> [TASK BRIEF]:
Find every line of the data below that has "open" in it. Reply with the number only.

- - - - -

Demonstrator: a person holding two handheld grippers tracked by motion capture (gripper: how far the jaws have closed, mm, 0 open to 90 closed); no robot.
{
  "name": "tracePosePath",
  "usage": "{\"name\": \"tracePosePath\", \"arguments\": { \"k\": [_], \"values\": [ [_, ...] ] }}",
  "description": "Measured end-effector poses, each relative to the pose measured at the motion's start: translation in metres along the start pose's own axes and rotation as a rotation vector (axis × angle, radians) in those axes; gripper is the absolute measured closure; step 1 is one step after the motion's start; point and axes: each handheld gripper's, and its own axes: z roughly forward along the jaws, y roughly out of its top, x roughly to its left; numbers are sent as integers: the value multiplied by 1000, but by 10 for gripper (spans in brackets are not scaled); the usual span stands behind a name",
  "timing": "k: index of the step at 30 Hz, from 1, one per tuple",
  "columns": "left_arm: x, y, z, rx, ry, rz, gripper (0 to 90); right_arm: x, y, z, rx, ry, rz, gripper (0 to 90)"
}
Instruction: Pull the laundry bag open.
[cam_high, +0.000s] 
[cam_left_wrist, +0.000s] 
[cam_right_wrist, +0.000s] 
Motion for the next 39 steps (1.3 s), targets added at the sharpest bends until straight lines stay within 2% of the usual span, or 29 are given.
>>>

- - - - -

> [EXERCISE SOLUTION]:
2